Burgess had the chance to silence the doubters. He had the chance to become an all-time great in not just rugby league, but union as well. It wouldn’t have happened immediately. It wouldn’t have happened without a great deal of hard work and self-doubt. It may not have happened at all, but that’s what makes the great stories, great.

Truth is, as his coach also said, “he didn’t have to stomach for the fight”. I for one, simply as a sports fan and fan of the underdog, would have loved Burgess to pop up at the next World Cup. If we can check my desire to have the Wallabies win everything, imagine him giving a proverbial two-finger salute to all those who doubted him as his years of grind paid off for an England win.
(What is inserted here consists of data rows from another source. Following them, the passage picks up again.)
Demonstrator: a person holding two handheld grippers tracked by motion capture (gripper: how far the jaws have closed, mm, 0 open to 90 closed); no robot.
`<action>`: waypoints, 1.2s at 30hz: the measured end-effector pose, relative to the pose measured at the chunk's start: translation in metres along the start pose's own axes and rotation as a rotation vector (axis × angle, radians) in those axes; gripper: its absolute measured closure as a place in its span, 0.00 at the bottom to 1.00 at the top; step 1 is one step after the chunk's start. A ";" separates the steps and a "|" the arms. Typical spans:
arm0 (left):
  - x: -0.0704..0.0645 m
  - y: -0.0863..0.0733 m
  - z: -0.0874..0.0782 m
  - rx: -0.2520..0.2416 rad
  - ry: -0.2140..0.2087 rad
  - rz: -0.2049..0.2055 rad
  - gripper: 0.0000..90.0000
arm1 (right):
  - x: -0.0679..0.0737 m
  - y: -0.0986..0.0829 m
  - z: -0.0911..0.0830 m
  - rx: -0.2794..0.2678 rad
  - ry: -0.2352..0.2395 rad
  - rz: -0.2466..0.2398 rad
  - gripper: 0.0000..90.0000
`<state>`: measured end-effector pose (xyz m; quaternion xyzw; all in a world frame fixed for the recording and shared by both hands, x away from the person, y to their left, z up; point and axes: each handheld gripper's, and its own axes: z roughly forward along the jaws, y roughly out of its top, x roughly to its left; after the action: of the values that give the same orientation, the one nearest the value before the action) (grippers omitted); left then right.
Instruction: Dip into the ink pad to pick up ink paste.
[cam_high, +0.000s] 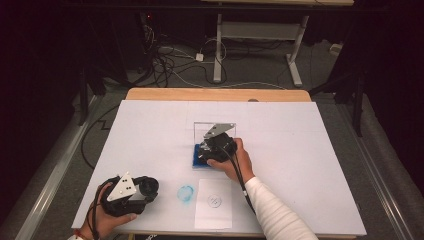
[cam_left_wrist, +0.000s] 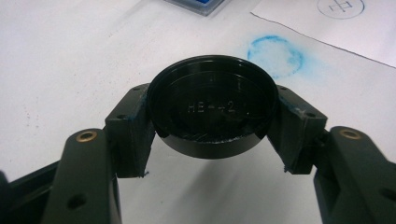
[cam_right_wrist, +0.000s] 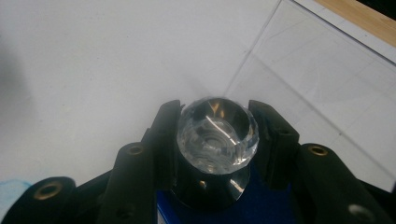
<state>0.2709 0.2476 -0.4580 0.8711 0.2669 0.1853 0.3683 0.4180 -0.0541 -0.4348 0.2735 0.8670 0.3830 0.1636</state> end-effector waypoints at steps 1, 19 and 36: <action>0.000 0.000 0.000 0.001 0.000 0.000 0.40 | 0.000 -0.001 0.000 -0.005 0.000 0.002 0.63; -0.001 0.000 -0.001 -0.001 0.000 0.003 0.40 | 0.002 -0.005 0.000 -0.029 -0.011 0.017 0.63; -0.001 0.000 -0.001 -0.004 -0.001 0.004 0.40 | 0.001 -0.007 -0.001 -0.037 -0.006 0.037 0.63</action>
<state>0.2693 0.2475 -0.4571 0.8710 0.2646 0.1861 0.3697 0.4140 -0.0576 -0.4398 0.2875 0.8541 0.4010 0.1644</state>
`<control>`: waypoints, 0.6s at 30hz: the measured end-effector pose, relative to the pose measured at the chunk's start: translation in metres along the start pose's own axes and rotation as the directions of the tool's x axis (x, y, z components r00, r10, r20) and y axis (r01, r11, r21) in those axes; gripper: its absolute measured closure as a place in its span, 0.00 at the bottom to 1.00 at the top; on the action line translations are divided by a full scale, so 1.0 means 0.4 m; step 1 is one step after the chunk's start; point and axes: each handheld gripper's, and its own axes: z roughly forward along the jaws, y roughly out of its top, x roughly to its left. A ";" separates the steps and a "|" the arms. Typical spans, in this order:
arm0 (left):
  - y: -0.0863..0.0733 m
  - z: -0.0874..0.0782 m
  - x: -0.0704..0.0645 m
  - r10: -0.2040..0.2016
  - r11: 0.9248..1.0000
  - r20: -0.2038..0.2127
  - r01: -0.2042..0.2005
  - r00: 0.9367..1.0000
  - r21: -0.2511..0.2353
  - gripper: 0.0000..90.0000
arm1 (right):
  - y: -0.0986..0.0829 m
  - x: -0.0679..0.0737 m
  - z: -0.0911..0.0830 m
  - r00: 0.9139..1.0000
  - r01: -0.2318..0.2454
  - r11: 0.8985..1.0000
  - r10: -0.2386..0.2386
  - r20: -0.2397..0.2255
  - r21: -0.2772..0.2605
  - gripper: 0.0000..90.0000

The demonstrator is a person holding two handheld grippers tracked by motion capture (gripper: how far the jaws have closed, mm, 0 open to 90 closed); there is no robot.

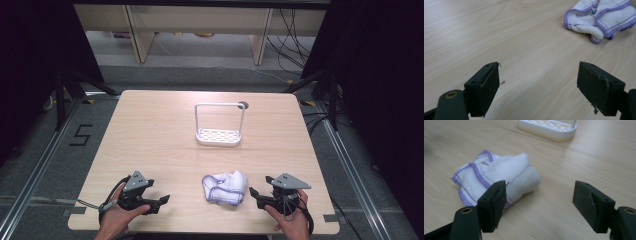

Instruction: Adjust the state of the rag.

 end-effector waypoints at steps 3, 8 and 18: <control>0.001 -0.002 0.001 0.019 1.000 -0.007 -0.018 1.000 0.020 0.19 | 0.007 0.008 -0.002 1.000 0.021 1.000 -0.021 -0.006 -0.004 0.34; -0.001 0.004 0.001 0.015 1.000 -0.011 -0.015 1.000 0.022 0.18 | 0.010 0.025 0.004 0.999 0.025 1.000 -0.025 -0.024 0.004 0.37; -0.002 0.001 0.001 0.026 0.999 -0.008 -0.026 1.000 0.021 0.17 | 0.040 0.041 0.017 0.996 0.079 0.997 -0.079 -0.030 0.003 0.39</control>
Burgess himself didn’t like the fact he wouldn’t immediately walk back into the England team in a new position, saying he didn’t want to invest the 18 months it might take to crack it back into the squad as blindside flanker. He stated that he never hit the physical limits in union that he did in league, but to be fair, Burgess, making tackles is more tiring than missing them.

Burgess stated that time is short as a professional sports person so he didn’t want to waste it not playing at the highest level. Problem being, while the State of Origin is being played, the highest level, he’ll be playing in a quarter-full stadium somewhere against the rest, not the best.

So now he’ll go back to league and will continue to be awesome at it. Continue to dominate it. Continue to be the best in the game and I’ll watch in awe. However, it’s not what captivates.

We’ll be in awe of his skill, probably not as much in awe of his courage and fight. He’s won that admiration in league already. The fight was in rugby, and he didn’t have the stomach for it. It would have been hard, and he chose easy.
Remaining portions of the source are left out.